Le Kremlin a écarté mercredi l’idée de véritables pourparlers de paix avec Kyiv tant que l’armée ukrainienne n’aurait pas quitté la région orientale du Donbass, partiellement contrôlée par Moscou.
«Pour qu’une trêve puisse s’installer et qu’un couloir s’ouvre vers de véritables pourparlers de paix (…), le président (ukrainien Volodymyr) Zelensky doit donner l’ordre aux forces ukrainiennes de cesser le feu et de quitter le territoire du Donbass», a déclaré le porte-parole de la présidence russe, Dmitri Peskov, au cours de son point-presse quotidien.

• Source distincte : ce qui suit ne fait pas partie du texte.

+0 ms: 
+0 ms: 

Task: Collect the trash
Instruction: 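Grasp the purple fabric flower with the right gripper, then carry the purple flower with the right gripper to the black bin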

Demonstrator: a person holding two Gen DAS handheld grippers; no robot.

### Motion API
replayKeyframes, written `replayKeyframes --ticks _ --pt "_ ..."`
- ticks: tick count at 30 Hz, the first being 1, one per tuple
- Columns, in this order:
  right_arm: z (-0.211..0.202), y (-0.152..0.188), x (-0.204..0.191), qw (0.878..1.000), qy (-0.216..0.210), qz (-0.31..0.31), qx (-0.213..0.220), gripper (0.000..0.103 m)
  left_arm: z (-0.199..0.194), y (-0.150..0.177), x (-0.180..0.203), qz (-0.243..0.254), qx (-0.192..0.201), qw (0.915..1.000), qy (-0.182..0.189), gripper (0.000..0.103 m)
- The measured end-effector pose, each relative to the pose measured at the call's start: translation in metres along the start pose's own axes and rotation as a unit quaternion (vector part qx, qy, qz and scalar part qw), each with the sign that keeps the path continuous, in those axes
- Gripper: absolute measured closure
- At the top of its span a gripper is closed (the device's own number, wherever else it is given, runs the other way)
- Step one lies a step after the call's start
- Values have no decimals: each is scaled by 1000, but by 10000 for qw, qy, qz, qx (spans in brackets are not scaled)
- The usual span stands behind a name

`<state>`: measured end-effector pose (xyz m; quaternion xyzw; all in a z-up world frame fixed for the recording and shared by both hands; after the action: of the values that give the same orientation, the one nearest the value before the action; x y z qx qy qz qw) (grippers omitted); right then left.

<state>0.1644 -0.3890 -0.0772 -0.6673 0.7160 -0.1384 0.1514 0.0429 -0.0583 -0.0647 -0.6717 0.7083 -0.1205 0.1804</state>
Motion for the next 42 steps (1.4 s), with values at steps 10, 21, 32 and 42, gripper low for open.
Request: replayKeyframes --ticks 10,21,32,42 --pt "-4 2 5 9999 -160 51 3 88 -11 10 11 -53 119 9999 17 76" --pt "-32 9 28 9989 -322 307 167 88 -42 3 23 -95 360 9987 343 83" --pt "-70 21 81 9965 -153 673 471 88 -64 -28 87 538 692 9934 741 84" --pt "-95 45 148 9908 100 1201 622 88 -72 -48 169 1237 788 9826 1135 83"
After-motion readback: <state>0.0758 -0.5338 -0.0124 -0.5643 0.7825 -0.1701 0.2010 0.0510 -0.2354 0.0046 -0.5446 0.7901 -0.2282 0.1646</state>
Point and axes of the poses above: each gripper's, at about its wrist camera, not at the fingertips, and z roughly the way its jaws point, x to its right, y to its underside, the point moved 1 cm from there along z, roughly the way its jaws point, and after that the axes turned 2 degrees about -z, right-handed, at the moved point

Il a ainsi réitéré une exigence clé avancée par Moscou depuis l’été 2024 et qualifiée d’inacceptable par Kyiv pour mettre fin à l’offensive déclenchée en février 2022 par la Russie contre l’Ukraine voisine.
«Les parties pourront alors tranquillement s’occuper des pourparlers qui seront (…) inévitablement très difficiles et porteront sur un grand nombre de détails importants», a assuré M. Peskov.
Ces déclarations interviennent après que Vladimir Poutine avait surpris samedi dernier en affirmant que le conflit en Ukraine «touchait à sa fin» au cours d’une conférence de presse le jour des célébrations de la victoire soviétique sur l’Allemagne nazie.
Le président russe n’avait pas développé ce commentaire accompagné d’une critique du soutien occidental à Kyiv.
Les négociations sous médiation américaine entre les deux belligérants sont en pause depuis le déclenchement du conflit au Moyen-Orient fin février.
Le président américain Donald Trump avait annoncé vendredi dernier un cessez-le-feu de trois jours entre l’Ukraine et la Russie, que ces deux pays se sont mutuellement accusés d’avoir violé.
Moscou a dit avoir repris son offensive après la fin de cette trêve qui a expiré lundi à minuit heure locale.